Matanya mengawasi wanita ini yang sudah masuk ke dalam rumah. Kemudian dia menggelengkan kepala keras. Setelah empat puluh menit berputar, dia menuju pos depan untuk memeriksa kondisi. Hanya ada Emir di sana dan dua penjaga lain di sana.

"Pagi."

"Pagi, Bang. Lo udah bisa tidur?"

"Udah. Gimana kondisi?"

"Aman. Kemarin waktu Abang nggak ada, gue dan Martin sudah membersihkan rumah." Itu istilah untuk memastikan tidak ada penyadap terpasang. Hanya ada satu di ruang tengah, mungkin dipasang Jodi sebelumnya."

"Good."

"Tapi kamar Nona Besar belum. Karena dia nggak keluar sampai malam."

"Aku menunggumu karena cemas, aku juga bilang rindu." Ingatan tentang kalimat Audra semalam datang.

"Itu nanti gue yang periksa." Dia diam sejenak. "Jam berapa Abimana pergi?"

"Mereka hanya sarapan bareng dan Abimana pulang." Emir diam sejenak. "Kemarin Audra tanya lo dimana. Dan gue bilang gue nggak tahu."

Nafas dia hirup panjang. "Dimana Martin?"

"Oh, Audra ingin berenang jadi meminta Martin untuk periksa kolam.
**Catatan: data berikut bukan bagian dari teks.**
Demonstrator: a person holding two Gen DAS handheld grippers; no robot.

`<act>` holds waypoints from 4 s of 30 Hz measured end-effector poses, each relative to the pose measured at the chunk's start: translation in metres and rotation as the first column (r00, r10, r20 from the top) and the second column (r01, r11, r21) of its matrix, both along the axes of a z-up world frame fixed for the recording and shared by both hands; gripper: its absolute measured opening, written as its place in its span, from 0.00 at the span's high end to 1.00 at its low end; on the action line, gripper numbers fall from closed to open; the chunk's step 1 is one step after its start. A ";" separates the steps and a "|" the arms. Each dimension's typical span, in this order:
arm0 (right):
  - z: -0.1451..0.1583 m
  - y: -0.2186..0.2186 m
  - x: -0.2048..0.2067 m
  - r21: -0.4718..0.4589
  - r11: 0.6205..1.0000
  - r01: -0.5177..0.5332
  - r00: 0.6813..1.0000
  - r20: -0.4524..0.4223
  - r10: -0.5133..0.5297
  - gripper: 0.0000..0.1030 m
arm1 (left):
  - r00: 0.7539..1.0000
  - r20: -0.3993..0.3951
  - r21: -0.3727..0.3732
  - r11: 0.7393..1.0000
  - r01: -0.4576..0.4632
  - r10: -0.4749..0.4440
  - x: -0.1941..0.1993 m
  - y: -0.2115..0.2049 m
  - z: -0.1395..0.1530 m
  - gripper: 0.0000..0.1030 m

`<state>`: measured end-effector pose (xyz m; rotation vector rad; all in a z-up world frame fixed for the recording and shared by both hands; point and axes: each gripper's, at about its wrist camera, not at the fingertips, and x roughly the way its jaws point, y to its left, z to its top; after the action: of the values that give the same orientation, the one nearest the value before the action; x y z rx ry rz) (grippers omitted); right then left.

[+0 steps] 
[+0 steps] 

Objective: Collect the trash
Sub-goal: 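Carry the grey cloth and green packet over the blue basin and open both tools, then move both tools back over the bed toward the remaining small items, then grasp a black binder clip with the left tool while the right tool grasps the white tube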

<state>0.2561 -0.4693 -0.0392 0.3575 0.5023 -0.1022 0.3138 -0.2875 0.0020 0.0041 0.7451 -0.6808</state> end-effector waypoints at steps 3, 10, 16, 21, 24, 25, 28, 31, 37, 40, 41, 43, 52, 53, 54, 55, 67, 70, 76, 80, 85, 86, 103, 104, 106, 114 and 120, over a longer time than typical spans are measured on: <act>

Martin di sana sekarang."

Dadanya mulai berdebar seru. "Berenang?"

"Ya, kata Martin dua kali seminggu Audra akan berenang pagi. Terkadang dengan Ayyara, atau sendiri."

"Tunjukkan CCTV kolam renang."

Emir mengetikkan sesuatu di laptop lalu layar menyala. Layar Emir fokuskan pada CCTV di area kolam renang saja, dan...Hrrgggh...Audraaa.

Audra sedang duduk di pinggir kolam dengan dua kaki masuk dan mengobrol dengan Martin yang berada di dalam kolam. Bukan itu masalahnya, tapi Audra mengenakan bikini berwarna hitam yang talinya diikat ke belakang leher. Martiiiin.

"Emir, kamu balik dan cek kondisi Dado. Biar saya dan Martin di sini."

Lalu dia melangkah cepat setengah berlari menuju kolam renang.

***

Bung Nik panik dan bingung. Para wanita Daud memang luar biasa.